AWWR ? Positionspapier der Mitgliederversammlung vom 21.04.2008
?Umsetzung der Wasserrahmenrichtlinie im Einzugsgebiet der
Ruhr?

  1. Die AWWR unterstützt einen verbesserten Schutz der Wassergüte aller Gewässer
    - konsequente Anwendung des Verursacherprinzips
    - Abbau von Vollzugsdefiziten
    - Zusammenarbeit mit den zuständigen Behörden

  2. Die AWWR befürwortet eine Güte-Überwachung der Ruhr, ihrer Zuflüsse und des Grundwassers entsprechend den Erfordernissen der Sicherung der Trinkwasserqualität und beteiligt sich daran.
    - Trinkwassernormen basieren auf dem Gesundheits- und nicht auf dem Umweltschutz

  3. Die AWWR und ihre Mitglieder sorgen für eine nachhaltige Sicherstellung der Trinkwasserversorgung an der Ruhr, wo erforderlich mittels künstlicher Grundwasseranreicherung, und legen Wert auf eine güte- und mengensichernde Bewirtschaftung der Ruhr.

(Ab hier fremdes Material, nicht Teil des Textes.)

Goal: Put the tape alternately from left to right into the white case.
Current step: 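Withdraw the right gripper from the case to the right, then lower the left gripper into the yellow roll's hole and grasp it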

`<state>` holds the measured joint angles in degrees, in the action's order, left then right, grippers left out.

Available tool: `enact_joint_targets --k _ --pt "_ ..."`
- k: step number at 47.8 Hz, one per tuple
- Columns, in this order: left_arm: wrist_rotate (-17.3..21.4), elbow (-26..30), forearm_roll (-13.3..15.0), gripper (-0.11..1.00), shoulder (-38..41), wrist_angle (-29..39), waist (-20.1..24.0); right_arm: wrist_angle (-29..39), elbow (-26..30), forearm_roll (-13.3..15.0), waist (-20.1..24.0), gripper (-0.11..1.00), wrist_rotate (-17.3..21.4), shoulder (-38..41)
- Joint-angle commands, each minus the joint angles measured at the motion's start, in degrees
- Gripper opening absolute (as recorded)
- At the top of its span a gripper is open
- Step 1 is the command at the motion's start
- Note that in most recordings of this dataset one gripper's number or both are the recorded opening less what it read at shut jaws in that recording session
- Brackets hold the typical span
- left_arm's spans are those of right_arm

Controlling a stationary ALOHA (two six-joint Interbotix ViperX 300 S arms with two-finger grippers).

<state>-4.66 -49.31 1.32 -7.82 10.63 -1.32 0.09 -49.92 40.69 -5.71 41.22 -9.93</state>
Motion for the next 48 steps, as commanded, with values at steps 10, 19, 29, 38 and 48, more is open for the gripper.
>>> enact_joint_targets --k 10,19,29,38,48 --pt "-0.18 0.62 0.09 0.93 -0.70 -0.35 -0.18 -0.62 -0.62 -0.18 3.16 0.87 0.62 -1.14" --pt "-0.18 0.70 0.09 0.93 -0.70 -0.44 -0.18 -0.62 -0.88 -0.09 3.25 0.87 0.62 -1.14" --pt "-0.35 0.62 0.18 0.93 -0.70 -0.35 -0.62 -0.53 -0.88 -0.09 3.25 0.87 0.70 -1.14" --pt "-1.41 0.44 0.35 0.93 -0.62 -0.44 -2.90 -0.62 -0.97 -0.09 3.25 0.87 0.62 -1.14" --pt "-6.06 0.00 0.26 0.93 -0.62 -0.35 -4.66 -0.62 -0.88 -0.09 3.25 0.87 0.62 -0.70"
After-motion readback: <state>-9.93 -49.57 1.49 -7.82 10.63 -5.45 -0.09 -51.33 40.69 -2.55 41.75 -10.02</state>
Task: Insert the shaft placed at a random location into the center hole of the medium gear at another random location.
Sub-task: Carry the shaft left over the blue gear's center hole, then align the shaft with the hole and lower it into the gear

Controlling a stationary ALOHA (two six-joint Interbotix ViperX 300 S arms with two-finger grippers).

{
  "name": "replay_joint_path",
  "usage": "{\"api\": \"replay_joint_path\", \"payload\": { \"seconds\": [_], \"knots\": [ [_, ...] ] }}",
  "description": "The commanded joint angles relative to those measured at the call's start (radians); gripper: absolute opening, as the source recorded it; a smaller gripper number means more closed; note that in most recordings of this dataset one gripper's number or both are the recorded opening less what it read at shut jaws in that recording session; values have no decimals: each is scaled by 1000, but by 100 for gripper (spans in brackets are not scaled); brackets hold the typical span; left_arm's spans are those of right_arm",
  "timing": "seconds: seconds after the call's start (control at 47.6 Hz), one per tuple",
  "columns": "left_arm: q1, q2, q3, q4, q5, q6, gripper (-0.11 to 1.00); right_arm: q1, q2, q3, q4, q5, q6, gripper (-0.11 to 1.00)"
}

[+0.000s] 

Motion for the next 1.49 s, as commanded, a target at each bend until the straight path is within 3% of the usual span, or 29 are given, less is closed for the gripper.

  4. Die AWWR beurteilt die Ruhr unterhalb der Talsperren und die Unterläufe der größeren Nebenflüsse als erheblich veränderte Gewässer im Sinne der EU-WRRL.

  5. Die AWWR bietet ihre Mitwirkung an der Aufstellung von Bewirtschaftungs- und Maßnahmenplänen im Rahmen der Sicherung der Trinkwasserversorgung an der Ruhr an.

  6. Die Mitglieder der AWWR erheben kostendeckende Trinkwasserpreise einschl. der Umwelt- und Ressourcenkosten, eventuell notwendige weitere Maßnahmen zur Sicherung der Trinkwasser-Versorgung sind aus Mitteln zweckgebundener Gebühren oder Abgaben zu finanzieren.